### Problem details
Scan the records for "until" and copy each line that contains it.

### Data extract
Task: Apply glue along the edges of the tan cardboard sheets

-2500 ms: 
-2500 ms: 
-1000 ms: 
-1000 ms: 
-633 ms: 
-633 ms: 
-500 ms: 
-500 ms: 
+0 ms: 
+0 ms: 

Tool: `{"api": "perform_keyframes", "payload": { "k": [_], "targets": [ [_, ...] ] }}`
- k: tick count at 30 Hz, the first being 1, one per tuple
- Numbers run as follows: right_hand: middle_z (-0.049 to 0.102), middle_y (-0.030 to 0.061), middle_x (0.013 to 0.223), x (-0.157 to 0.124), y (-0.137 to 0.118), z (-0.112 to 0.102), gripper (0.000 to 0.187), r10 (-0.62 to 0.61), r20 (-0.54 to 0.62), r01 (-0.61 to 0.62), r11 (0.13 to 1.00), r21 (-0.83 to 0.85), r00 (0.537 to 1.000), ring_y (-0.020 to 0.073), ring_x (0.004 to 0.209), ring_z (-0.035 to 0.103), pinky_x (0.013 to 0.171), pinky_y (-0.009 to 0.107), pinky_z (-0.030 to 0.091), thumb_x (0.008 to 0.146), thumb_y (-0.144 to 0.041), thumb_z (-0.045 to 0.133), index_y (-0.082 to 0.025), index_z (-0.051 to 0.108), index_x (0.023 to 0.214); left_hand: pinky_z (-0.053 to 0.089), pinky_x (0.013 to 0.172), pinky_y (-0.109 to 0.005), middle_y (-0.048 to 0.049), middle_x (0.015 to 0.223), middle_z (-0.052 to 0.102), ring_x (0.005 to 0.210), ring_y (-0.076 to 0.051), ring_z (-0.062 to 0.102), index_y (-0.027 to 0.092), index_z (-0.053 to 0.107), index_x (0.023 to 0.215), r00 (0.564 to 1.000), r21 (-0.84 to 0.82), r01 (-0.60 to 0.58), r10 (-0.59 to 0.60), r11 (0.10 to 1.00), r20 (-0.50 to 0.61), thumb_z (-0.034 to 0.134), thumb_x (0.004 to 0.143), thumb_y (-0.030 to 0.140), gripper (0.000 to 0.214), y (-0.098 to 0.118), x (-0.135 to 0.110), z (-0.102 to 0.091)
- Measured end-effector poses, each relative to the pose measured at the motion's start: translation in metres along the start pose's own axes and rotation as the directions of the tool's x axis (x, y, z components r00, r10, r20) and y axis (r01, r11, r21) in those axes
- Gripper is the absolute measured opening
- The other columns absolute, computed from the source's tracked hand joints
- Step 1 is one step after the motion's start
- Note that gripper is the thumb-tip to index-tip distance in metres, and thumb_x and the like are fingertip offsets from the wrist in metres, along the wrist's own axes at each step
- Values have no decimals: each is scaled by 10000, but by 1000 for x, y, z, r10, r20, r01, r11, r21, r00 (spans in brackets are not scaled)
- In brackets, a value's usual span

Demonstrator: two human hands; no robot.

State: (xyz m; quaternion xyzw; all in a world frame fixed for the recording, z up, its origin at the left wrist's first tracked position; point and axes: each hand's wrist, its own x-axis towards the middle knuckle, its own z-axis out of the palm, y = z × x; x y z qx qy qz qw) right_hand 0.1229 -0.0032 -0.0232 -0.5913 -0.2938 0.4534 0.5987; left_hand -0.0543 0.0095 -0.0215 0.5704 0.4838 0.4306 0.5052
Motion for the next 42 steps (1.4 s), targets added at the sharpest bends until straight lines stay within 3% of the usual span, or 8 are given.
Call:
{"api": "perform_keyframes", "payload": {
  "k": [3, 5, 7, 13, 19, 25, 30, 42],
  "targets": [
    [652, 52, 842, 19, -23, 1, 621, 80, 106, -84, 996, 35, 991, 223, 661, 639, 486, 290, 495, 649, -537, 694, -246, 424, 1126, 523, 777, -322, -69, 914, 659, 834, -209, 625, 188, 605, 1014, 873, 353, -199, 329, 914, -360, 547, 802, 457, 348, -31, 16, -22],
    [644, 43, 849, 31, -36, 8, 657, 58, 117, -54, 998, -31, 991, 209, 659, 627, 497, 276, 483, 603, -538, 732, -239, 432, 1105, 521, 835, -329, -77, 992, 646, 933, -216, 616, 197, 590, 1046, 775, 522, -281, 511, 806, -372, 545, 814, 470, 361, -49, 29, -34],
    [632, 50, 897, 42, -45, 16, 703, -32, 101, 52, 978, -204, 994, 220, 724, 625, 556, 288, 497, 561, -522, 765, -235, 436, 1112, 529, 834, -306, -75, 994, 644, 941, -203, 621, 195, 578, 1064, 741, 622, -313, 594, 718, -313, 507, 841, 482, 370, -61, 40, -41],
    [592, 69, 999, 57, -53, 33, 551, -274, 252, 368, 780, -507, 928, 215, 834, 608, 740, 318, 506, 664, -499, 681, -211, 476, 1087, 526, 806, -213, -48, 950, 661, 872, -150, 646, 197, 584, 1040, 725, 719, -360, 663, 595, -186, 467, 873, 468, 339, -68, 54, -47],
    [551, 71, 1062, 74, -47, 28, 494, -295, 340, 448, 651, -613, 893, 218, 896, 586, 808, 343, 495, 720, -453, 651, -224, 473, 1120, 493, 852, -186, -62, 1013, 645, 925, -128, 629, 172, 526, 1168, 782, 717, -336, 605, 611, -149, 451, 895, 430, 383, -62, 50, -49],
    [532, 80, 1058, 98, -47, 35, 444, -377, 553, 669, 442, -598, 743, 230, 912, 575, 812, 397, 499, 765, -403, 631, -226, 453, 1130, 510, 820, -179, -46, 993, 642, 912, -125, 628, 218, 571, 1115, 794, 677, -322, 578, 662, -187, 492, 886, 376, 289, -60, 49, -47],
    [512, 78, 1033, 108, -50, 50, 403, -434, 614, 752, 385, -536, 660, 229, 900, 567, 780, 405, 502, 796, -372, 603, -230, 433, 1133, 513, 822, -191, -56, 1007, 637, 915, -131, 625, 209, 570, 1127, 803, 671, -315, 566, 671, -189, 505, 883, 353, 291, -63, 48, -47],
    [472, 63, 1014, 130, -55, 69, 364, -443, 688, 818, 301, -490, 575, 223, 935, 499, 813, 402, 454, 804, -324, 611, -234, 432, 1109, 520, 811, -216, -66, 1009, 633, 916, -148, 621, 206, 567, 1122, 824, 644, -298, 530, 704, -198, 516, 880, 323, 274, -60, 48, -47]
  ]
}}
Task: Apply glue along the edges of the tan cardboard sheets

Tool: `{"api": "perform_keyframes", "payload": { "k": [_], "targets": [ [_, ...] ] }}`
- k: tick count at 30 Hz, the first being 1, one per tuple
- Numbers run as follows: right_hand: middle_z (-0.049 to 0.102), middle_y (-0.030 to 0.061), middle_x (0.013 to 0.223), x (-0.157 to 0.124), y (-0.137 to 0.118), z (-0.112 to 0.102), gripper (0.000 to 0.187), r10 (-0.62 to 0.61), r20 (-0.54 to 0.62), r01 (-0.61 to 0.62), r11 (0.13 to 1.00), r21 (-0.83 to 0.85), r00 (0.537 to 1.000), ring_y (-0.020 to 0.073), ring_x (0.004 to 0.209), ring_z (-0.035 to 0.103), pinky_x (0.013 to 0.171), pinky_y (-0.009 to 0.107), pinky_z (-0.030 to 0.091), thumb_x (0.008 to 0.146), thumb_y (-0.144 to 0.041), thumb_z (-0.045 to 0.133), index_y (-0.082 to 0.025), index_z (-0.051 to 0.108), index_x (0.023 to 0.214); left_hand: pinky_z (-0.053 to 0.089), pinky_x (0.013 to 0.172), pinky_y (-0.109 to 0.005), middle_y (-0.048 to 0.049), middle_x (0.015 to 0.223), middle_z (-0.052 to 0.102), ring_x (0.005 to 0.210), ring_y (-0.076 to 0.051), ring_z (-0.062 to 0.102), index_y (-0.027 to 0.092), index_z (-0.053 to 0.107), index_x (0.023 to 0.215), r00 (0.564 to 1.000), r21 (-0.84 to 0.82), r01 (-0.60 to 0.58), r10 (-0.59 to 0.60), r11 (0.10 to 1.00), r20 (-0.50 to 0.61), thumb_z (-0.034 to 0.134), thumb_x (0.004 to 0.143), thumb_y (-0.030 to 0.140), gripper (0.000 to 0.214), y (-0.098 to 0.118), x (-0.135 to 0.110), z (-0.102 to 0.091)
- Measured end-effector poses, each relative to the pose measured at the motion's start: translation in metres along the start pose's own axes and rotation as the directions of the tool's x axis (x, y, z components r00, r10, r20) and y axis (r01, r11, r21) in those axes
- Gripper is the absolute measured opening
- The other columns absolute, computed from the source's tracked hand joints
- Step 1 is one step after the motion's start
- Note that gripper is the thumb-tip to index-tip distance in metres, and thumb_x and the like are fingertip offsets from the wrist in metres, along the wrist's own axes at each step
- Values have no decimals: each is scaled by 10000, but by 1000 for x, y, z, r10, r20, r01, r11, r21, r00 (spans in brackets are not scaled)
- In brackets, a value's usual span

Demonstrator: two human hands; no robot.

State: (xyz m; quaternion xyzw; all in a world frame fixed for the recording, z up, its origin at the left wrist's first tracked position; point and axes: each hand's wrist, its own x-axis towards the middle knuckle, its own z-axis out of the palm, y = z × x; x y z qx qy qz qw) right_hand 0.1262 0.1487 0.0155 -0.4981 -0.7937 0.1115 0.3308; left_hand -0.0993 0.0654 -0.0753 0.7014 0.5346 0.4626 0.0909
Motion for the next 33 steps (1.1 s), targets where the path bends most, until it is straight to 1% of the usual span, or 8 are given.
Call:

### Result below
Motion for the next 42 steps (1.4 s), targets added at the sharpest bends until straight lines stay within 3% of the usual span, or 8 are given.
Motion for the next 33 steps (1.1 s), targets where the path bends most, until it is straight to 1% of the usual span, or 8 are given.

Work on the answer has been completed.